→ **Your objective**
The lines from the one with "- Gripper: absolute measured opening" through the last line of the material below, copied exactly and free of pictures, make up the whole answer.

Top of Recorded data

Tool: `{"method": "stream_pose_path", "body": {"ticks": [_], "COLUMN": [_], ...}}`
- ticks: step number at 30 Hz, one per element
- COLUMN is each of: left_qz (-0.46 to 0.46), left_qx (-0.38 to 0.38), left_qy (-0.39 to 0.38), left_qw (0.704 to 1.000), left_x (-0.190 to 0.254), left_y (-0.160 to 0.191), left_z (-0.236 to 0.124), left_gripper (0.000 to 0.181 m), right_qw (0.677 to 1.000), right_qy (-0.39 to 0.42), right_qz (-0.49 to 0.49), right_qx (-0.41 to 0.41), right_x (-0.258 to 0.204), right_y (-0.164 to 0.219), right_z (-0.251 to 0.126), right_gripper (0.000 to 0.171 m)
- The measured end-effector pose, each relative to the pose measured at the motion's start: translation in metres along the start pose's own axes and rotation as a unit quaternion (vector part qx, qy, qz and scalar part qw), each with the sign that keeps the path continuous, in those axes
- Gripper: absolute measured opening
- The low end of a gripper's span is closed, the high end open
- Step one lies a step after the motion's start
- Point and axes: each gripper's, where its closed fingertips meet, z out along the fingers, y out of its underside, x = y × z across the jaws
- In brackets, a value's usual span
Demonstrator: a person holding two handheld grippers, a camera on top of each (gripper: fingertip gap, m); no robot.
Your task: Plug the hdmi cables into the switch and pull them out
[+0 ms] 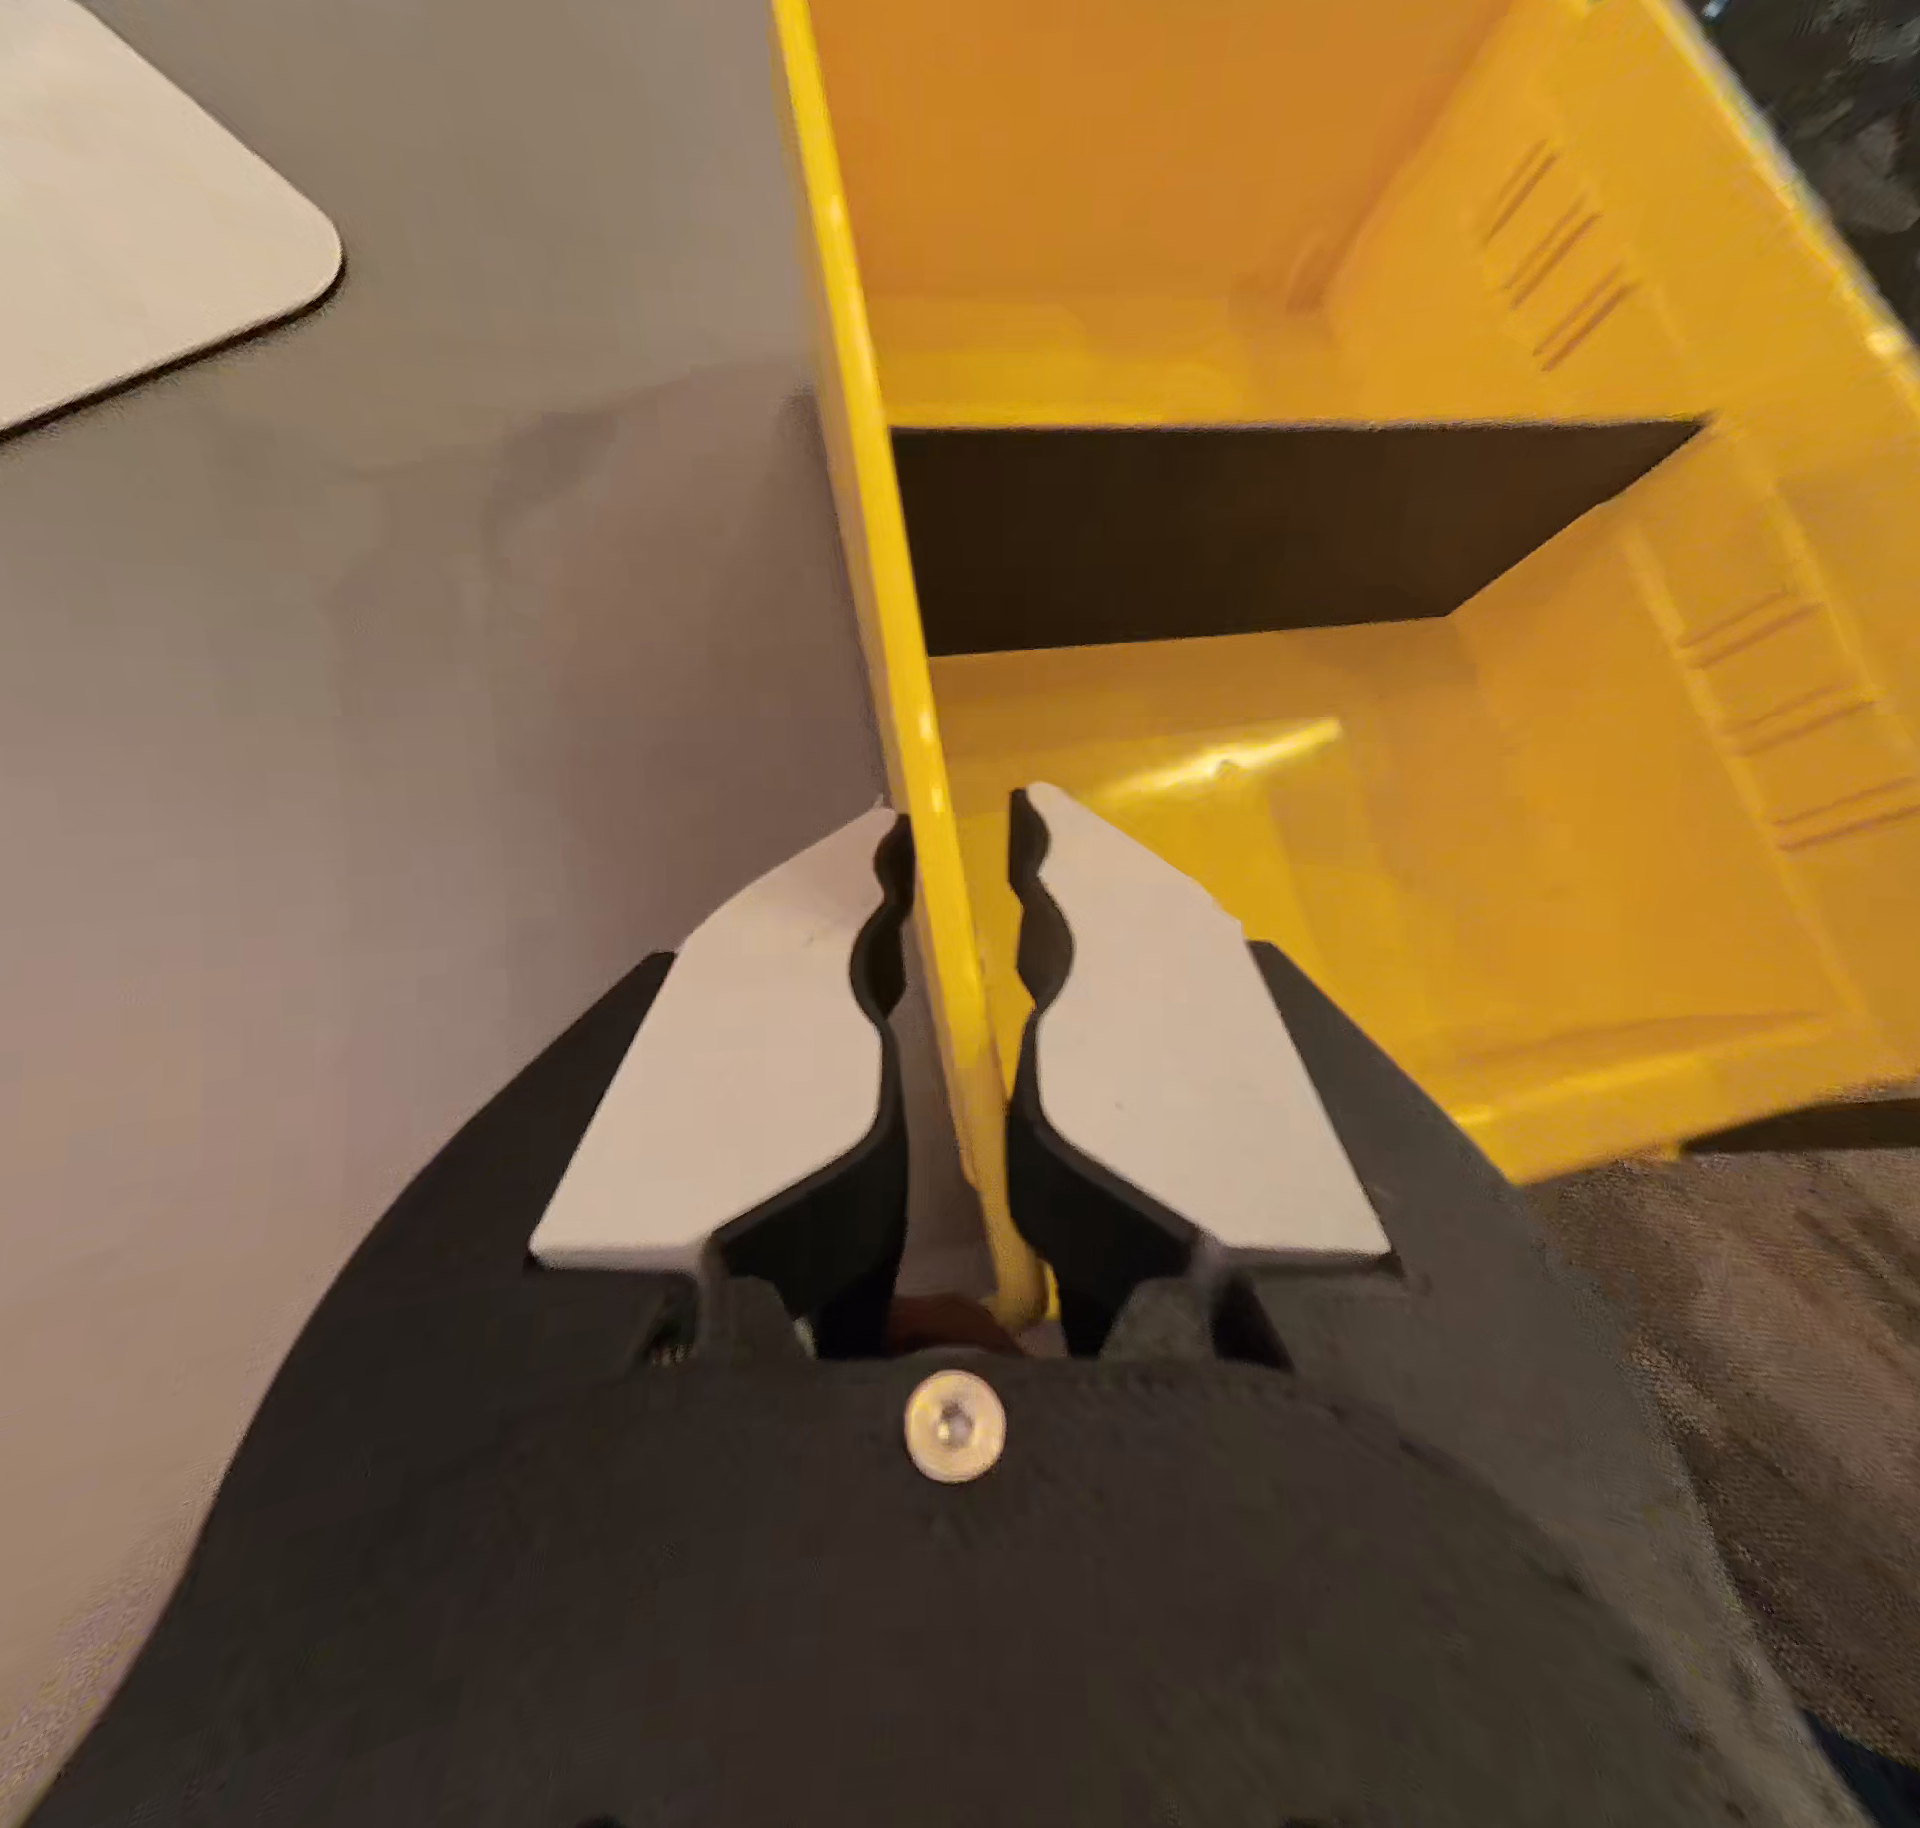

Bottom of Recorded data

→ **Response area**
- Gripper: absolute measured opening
- The low end of a gripper's span is closed, the high end open
- Step one lies a step after the motion's start
- Point and axes: each gripper's, where its closed fingertips meet, z out along the fingers, y out of its underside, x = y × z across the jaws
- In brackets, a value's usual span
Demonstrator: a person holding two handheld grippers, a camera on top of each (gripper: fingertip gap, m); no robot.
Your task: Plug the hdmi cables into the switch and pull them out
[+0 ms] 

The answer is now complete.